[ExI] Electoral College and 1177 BCE

SR Ballard sen.otaku at gmail.com
Sun Sep 2 22:54:01 UTC 2018


> Wealth is roughly the integral of income you don't spend.   The
concept mostly didn't exist in prior to storable food when income was
food, shared out and eaten before it spoiled.  It probably doesn't
have a direct connection to the human psychological traits that lead
to wars.

Well, maybe.
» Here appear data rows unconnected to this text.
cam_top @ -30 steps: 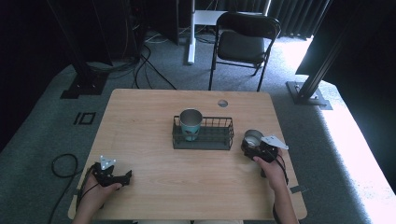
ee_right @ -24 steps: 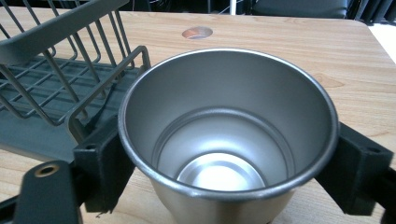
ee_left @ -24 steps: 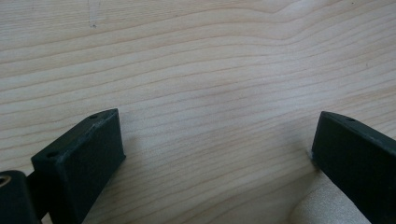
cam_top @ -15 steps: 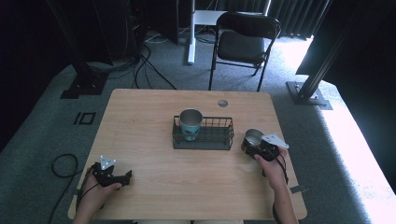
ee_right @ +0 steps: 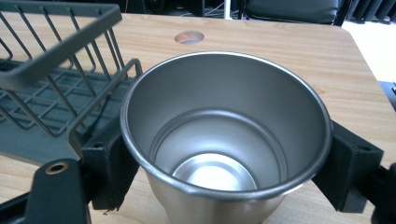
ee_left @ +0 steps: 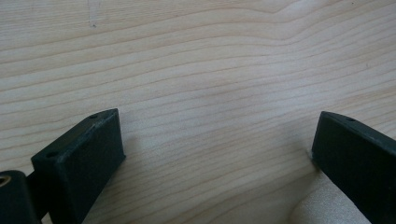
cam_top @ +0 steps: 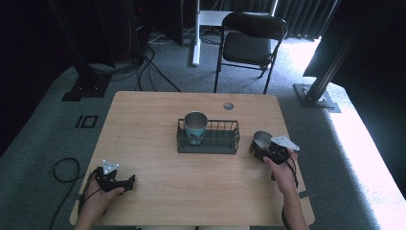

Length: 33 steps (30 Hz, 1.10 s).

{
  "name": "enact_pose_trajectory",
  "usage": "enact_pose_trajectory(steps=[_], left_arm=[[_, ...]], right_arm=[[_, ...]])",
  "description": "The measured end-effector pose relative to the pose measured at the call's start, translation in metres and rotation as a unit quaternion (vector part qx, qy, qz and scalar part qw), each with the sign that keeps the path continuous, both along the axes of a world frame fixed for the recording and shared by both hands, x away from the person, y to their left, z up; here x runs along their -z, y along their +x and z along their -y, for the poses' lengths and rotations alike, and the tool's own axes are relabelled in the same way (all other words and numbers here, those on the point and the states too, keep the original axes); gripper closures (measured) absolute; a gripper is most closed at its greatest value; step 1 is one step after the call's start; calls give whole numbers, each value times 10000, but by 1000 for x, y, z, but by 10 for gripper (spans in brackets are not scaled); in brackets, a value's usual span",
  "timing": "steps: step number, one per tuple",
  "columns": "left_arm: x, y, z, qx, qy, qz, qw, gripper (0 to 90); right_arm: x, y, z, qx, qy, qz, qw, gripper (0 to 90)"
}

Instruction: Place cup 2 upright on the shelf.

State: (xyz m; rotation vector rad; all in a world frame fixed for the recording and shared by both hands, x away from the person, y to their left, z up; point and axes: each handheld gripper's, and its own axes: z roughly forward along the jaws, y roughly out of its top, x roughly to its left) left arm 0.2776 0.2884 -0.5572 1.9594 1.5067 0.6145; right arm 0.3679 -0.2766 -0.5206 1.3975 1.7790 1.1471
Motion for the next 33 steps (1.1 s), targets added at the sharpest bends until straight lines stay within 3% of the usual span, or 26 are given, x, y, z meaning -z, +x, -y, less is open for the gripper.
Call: enact_pose_trajectory(steps=[33], left_arm=[[0,0,0,2,3,-10,10000,30]], right_arm=[[-53,4,-15,-196,-166,230,9994,181]])
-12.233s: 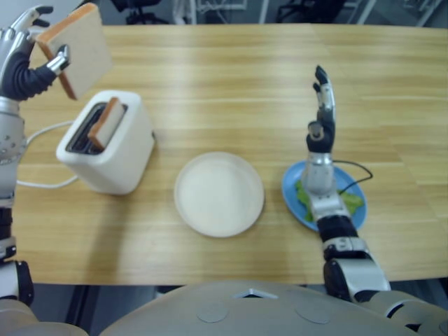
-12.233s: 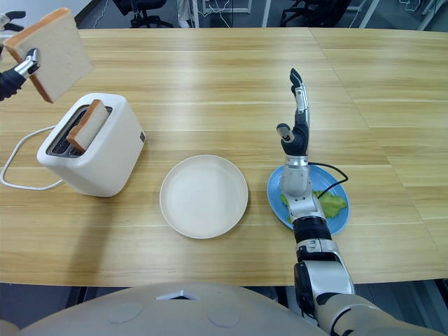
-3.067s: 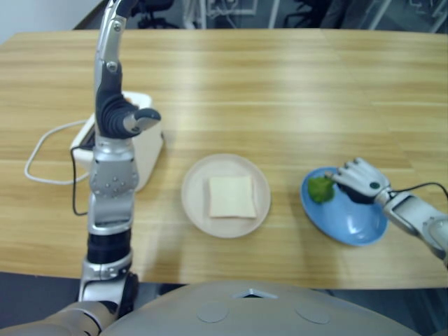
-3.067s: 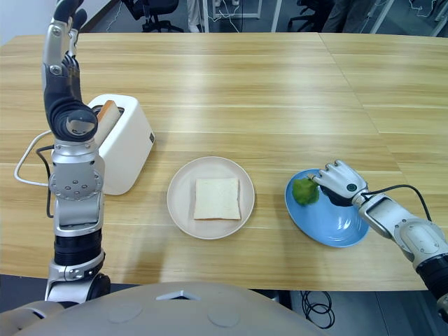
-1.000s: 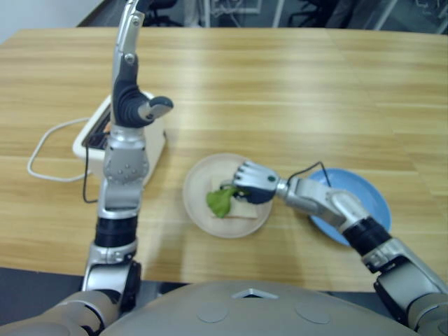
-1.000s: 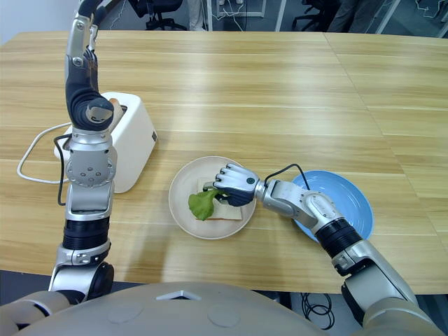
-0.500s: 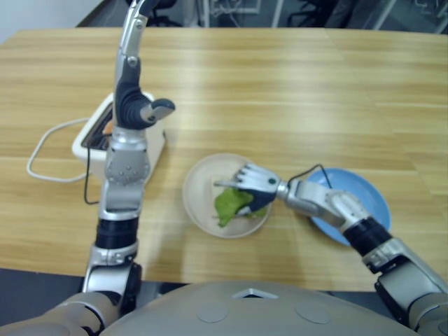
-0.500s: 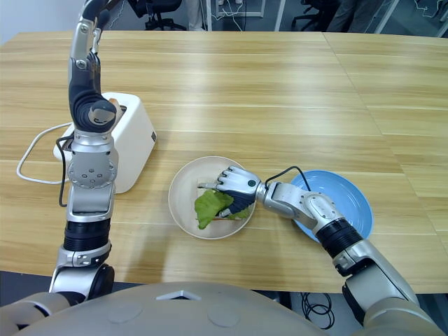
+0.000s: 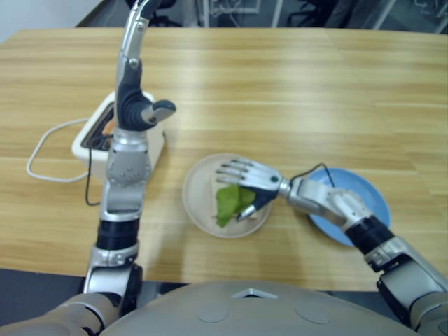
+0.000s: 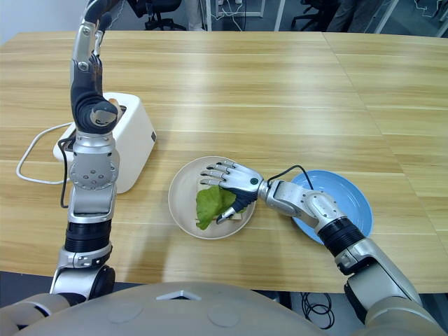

But wealth is often used psychologically to determine
"safety", and I think THAT (desire for feelings of safety) is well selected
for.

On Sun, Sep 2, 2018 at 11:42 AM, Keith Henson <hkeithhenson at gmail.com>
wrote:

> John Clark <johnkclark at gmail.com> wrote:
>
> > Real hourly wages in the USA peaked more than 45 years ago, in January
> 1973
> the average person made $4.03 an hour which adjusted for inflation would be
> equivalent to $23.68 worth of purchasing power today, but today the average
> hourly wage is only $22.65. And yet the country is vastly wealthier than it
> was in January 1973. If anybody thinks this trend can continue indefinitely
> without horrific social upheaval they are deluding themselves.  I said it
> before I'll say it again, one way or another *this will not stand*.
>
> I don't think the distribution of wealth is as much of a problem as a
> bleak outlook for identifiable subgroups of the population.  In order
> to estimate the psychological/social effect, you have to map income
> per capita back to game and berries in the stone age.  For a big
> sector of the population, predominately people who were union workers
> back in the 1970s, they have seen big declines in purchasing power and
> worse (from a social unrest standpoint) their future prospects look
> poor and the prospects for their children look even worse.
>
> In the stone age, a bleak outlook in the game and berry supply caused
> the rise of xenophobic memes and support for irrational leaders who
> would take the tribe into war with the neighbors.  This reliably
> solved the resource crisis by war reducing the population.
>
> This maps well into the (US) current leader and supporters of the
> current leader.
>
> Not to say that the social entities (nations) of today have a lot in
> common with tiny tribes of 100,000 years ago.  But then neither did
> Germany of the 1920s and 1930s.  However, human psychological traits
> are probably very similar.
>
> Dave Sill wrote
>
> > *even if you could convince me that wealth disparity is a real problem,*
>
> Wealth is roughly the integral of income you don't spend.   The
> concept mostly didn't exist in prior to storable food when income was
> food, shared out and eaten before it spoiled.  It probably doesn't
> have a direct connection to the human psychological traits that lead
> to wars.  On the other hand, it may have strong indirect connections
> if those who accumulate wealth increase the rate by actions that
> decrease income for others.  The subject is complicated and needs
> modeling.
>
> The selection for the psychological traits to accumulate wealth may be
> relatively new.  See the works of Gregory Clark.
>
> > I have learned something in the last few months, nobody around here
> really
> wants me to answer that. This is not the Extropian list of old, these days
> if I even attempted to address that question I would be attacked by nearly
> everybody on the list and be accused of spouting heresy and making
> shitposts.
>
> If you want to take such discussions off-list, that could be done.